An actor has to be flexible. Casts change, scripts change, directors change, and you need to be ready to adapt. There are extreme, almost unthinkable changes in the world—like the recent pandemic. This stunning change we’ve just experienced—and are still transitioning through—required incredible adaptability. But big or small, there will always be change. In life and art, nothing remains the same.

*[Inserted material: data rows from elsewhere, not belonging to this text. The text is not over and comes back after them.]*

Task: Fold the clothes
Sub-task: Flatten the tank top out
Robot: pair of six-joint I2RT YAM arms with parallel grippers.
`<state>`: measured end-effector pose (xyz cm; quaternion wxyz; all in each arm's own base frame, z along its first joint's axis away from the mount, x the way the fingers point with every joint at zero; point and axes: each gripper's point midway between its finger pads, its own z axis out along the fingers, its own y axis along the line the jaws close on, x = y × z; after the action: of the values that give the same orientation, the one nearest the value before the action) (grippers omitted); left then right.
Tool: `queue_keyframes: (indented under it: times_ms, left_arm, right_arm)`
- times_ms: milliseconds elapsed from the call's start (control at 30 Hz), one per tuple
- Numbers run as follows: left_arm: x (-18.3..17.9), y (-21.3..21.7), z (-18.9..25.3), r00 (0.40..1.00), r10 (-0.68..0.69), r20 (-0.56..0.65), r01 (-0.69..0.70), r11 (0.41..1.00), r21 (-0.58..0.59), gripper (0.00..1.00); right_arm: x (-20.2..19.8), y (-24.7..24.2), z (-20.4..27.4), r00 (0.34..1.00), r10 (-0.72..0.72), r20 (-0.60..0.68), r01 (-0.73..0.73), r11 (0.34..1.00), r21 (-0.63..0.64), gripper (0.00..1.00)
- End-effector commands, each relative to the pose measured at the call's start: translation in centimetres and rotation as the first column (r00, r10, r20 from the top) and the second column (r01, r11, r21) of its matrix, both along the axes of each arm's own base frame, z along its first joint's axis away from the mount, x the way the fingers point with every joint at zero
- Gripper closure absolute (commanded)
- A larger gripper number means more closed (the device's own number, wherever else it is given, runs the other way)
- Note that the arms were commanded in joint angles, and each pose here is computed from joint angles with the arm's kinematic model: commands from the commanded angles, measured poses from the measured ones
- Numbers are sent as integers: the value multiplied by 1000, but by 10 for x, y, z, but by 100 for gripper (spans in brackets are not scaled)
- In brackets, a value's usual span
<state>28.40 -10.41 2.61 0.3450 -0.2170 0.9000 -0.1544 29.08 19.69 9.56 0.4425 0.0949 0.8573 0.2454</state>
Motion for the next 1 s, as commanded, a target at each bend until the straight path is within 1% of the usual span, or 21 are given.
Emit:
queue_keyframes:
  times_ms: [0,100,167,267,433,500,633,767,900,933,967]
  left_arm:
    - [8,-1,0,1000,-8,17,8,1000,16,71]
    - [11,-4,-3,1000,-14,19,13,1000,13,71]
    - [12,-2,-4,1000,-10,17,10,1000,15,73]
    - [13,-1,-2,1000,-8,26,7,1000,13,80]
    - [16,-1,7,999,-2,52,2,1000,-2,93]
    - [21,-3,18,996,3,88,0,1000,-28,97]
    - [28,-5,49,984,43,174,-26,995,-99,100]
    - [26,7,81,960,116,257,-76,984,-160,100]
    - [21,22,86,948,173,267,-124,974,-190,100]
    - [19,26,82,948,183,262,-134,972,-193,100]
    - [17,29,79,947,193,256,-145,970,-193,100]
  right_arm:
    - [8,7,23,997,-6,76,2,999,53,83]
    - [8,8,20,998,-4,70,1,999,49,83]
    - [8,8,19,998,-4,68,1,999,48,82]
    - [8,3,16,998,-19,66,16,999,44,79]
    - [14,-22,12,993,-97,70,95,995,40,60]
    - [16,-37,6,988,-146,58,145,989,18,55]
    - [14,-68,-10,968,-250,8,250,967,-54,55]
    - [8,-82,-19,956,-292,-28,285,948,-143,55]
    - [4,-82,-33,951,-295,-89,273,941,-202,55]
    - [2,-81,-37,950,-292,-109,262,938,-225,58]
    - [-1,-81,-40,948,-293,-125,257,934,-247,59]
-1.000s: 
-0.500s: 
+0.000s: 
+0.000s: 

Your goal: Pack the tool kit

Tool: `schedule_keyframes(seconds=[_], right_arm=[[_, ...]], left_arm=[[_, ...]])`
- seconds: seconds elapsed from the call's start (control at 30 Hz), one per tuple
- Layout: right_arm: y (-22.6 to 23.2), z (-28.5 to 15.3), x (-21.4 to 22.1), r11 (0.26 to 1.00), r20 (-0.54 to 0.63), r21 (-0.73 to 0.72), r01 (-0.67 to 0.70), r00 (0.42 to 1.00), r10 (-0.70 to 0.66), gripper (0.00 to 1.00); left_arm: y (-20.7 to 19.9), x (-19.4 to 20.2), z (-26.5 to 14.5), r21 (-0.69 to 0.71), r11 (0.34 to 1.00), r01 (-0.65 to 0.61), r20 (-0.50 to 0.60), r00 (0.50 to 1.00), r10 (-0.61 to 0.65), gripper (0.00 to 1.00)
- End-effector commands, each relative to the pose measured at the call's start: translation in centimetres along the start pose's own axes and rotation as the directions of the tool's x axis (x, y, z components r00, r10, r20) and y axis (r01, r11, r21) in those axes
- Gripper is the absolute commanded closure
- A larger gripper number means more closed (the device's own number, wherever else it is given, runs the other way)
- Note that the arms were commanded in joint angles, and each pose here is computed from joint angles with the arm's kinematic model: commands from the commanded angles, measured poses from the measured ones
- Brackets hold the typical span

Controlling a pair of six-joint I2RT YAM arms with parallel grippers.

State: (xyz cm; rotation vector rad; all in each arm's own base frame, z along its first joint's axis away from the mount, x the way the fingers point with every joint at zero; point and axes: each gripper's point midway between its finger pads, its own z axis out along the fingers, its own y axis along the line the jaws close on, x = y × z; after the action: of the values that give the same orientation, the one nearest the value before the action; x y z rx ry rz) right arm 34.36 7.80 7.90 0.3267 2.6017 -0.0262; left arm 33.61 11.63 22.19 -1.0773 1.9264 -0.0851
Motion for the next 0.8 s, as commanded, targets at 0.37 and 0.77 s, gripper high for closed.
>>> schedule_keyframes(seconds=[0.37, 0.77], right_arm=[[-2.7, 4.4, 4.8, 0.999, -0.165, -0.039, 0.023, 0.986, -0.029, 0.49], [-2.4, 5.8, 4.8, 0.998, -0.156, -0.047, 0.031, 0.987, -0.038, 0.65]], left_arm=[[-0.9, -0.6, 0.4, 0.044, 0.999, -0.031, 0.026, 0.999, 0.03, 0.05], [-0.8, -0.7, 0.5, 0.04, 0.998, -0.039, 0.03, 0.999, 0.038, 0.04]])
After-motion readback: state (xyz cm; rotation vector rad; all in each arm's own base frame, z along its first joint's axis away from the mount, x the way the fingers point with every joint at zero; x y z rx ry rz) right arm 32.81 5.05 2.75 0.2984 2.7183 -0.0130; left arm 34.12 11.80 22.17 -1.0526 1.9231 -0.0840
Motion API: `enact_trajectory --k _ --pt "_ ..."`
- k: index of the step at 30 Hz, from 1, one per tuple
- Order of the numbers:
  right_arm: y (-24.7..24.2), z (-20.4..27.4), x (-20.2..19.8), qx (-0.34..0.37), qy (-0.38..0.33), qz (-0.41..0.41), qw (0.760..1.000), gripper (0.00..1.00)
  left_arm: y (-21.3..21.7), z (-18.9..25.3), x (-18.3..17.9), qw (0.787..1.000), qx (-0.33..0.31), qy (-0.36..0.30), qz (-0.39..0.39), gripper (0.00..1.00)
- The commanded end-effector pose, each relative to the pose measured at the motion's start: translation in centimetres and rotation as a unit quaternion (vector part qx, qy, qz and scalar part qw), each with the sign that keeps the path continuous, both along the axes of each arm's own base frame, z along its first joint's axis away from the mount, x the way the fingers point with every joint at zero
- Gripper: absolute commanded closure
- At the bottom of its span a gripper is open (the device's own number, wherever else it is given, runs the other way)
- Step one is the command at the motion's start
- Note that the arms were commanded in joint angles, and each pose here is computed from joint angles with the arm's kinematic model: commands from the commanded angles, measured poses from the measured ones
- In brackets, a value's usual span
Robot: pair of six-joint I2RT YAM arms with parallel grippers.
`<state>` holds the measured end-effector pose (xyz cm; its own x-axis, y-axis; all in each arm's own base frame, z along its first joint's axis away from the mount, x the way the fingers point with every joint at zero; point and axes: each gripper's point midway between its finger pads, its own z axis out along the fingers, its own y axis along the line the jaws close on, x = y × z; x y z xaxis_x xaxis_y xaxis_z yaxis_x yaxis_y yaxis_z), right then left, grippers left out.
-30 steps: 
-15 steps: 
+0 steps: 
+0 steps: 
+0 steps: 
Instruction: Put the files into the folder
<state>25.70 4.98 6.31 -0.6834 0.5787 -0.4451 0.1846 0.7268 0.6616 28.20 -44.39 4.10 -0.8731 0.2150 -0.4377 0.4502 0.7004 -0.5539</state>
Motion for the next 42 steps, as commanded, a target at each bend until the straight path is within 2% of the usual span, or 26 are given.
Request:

An actor may have a castmate or a director change on a project. It may be a colleague the actor is attached to and comfortable working with, but if the actor can’t adapt to the change, it will make it impossible for them to do their best work or possibly even stay on a production. The possibility of working with new colleagues and learning new things from them will be lost.
There have been stories about actors who have walked off of sets or productions when a friend of theirs was replaced, and while loyalty is admirable, an enduring career requires professionalism in keeping commitments. This all requires adaptability when things change. If as actors we see every new relationship and circumstance as a fresh opportunity to grow, we keep stretching and growing.
There are other well-known instances where actors get stuck in what is familiar or comfortable and become less flexible. Maybe the script has cuts or additions and we get stuck in holding on to what we first read. This can block our opportunity to see the role in a fresh way and develop it to its full potential. Maybe we get stuck in what’s familiar. For those who were able to make the switch from in-person to online acting class and self-taping, their careers kept moving forward. But for those who resisted necessary innovation, both time and opportunities were lost.
Other examples can apply to series actors on TV shows where every week features a new director. This can be experienced as an opportunity to pick up new things that may improve a performance and develop a character, or it can be seen as an intrusion to a routine way of doing a role. But staying open and adaptable can keep actors from getting into a rut or being mechanical in a canned performance they have been doing over a long period of time.
The same applies to those who are in a school or acting classes where the technique is profound and every teacher is part of a greater institution. Getting overly attached to a single teacher or a group of people in a class may not help the developing student stay open and flexible to working with a new teacher and with a different group of people in a new class.
We know that when people are more frightened, they become more controlling, rigid, and less flexible. But an artist especially, more than most people, needs to keep their inner child alive and be malleable and vulnerable, ever-ready to play. Change may seem like an insurmountable challenge sometimes, but if an artist embraces it, they have the power to rise.
So stay young, stay adaptable, stay flexible, and you will never grow old as an artist!